February 17, 2017 -
Researchers at the University of Surrey have developed an ‘all in one’ authentication system that will allow users to verify identity using their face, eyes or fingerprints — either in combination with or instead of word-based systems — on their computers.
Pass∞, developed by the Department of Computer Science’s Dr Shujun Li and PhD student Miss Nouf Aljaffan, is backward-compatible with existing computer systems enabling it to be easily added to all systems immediately with little or no alterations made to the existing infrastructure.
Through Pass∞, users are able to generate significantly more complicated passwords that are still easy to remember, making them more difficult for hackers to crack.
Pass∞ makes it easier for organizations and service providers to implement and maintain user authentication systems, while enabling users to combine several different authentication methods for proving their identities.
The technology preserves the overall user experience with text-based passwords, biometrics-based authentication systems and multi-factor authentication systems.
The technology offers user-friendly free combinations of multiple authentication actions, including entering normal passwords, styling some characters, selecting a picture, clicking some points on a picture, drawing something on a picture, showing the user’s face in front of a webcam, and adding the user’s current geolocations.
“The new technology will give both end users and organizations a simple and easy to use system that has great flexibility and agility,” Dr Shujun Li, a deputy director of the Surrey Centre for Cyber Security (SCCS) and co-inventor of Pass∞, said: “This is definitely among the biggest ideas and the most exciting research work I have been working on at the University of Surrey for over five years.

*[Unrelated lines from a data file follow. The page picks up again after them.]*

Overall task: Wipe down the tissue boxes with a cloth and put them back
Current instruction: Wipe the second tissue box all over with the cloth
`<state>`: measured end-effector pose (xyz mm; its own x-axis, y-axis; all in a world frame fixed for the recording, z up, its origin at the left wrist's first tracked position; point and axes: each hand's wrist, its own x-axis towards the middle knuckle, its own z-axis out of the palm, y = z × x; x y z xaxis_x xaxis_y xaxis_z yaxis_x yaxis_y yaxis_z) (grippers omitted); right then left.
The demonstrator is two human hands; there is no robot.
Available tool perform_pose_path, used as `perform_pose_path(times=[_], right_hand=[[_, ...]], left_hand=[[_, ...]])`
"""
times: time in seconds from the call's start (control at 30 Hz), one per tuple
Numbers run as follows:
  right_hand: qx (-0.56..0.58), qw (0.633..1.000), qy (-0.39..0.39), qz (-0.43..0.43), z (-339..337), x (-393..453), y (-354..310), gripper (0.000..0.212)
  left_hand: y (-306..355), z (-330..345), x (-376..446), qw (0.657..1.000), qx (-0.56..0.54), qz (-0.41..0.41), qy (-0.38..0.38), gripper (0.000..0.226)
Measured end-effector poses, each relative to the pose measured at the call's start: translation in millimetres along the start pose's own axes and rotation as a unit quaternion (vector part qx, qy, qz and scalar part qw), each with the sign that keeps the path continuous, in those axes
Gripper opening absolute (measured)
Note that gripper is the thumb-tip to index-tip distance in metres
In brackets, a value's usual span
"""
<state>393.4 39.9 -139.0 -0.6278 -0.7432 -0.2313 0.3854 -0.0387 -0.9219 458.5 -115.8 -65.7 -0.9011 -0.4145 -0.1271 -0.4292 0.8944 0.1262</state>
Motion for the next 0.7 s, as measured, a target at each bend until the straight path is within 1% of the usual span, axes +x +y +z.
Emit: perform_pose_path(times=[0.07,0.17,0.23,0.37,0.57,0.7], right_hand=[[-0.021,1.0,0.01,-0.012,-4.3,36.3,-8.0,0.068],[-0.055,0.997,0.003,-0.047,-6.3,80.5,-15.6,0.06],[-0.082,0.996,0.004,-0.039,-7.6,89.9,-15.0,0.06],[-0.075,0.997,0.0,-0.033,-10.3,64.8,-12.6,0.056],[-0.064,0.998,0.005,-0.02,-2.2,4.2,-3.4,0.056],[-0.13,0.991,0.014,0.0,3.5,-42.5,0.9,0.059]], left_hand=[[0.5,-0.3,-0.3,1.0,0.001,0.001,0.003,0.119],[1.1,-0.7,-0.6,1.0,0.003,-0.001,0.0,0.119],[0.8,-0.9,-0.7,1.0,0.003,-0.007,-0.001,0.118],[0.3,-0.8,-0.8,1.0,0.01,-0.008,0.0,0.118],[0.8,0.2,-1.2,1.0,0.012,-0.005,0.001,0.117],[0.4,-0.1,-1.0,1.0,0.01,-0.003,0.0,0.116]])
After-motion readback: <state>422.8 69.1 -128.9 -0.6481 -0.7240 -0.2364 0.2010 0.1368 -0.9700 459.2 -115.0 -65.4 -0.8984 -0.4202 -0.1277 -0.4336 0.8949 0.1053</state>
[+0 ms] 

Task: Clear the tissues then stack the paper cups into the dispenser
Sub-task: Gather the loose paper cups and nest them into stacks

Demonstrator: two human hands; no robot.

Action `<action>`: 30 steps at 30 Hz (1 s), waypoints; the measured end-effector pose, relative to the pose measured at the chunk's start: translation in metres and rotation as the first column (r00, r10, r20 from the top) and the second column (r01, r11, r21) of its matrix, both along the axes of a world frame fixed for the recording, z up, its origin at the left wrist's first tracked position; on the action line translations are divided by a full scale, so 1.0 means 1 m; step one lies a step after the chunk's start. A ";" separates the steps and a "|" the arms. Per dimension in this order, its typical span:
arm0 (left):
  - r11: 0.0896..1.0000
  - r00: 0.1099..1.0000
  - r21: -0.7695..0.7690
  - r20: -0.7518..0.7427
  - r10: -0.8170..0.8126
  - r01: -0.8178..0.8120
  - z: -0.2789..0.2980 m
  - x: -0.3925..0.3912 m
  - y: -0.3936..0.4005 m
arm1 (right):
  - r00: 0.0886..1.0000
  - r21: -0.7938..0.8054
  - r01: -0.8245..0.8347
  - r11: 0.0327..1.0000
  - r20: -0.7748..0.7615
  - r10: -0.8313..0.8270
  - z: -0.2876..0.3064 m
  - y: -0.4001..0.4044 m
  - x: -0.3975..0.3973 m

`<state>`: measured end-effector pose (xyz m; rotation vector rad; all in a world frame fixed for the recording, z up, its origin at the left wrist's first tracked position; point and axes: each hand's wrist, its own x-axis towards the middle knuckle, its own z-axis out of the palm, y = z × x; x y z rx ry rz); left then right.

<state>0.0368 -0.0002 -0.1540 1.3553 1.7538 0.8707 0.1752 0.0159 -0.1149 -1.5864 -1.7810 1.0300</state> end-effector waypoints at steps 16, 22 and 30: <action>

”What makes the idea unique is the big contrast between the simplicity of the solution and how it solves many hard problems around passwords and user authentication in general. The new technology, which is in its final stages of development, will give both end users and organizations a simple and easy to use system that has great flexibility and agility to incorporate all known user authentication factors and many (if not all) known systems in a single framework and user interface.”
The researchers believe that Pass∞ could potentially increase both the security and the usability of passwords because the technology is able to create a significantly longer yet easy-to-remember password from a shorter sequence of authentication actions.
Pass∞ can also be used at either server or client side. When implemented at the client side, it can be developed as an advanced ‘password manager’ and/or a web browser extension, allowing it to work with any remote servers.
When it is deployed at the server side, the server can provide more options to end users, such as allowing them to decide their preferred biometric authentication method and how to combine them.
The University of Surrey has filed a patent application on the new technology. In addition, the researchers have partnered with tech transfer specialists Crossword Cybersecurity plc to conduct market research and are encouraging the public to provide feedback on the new technology.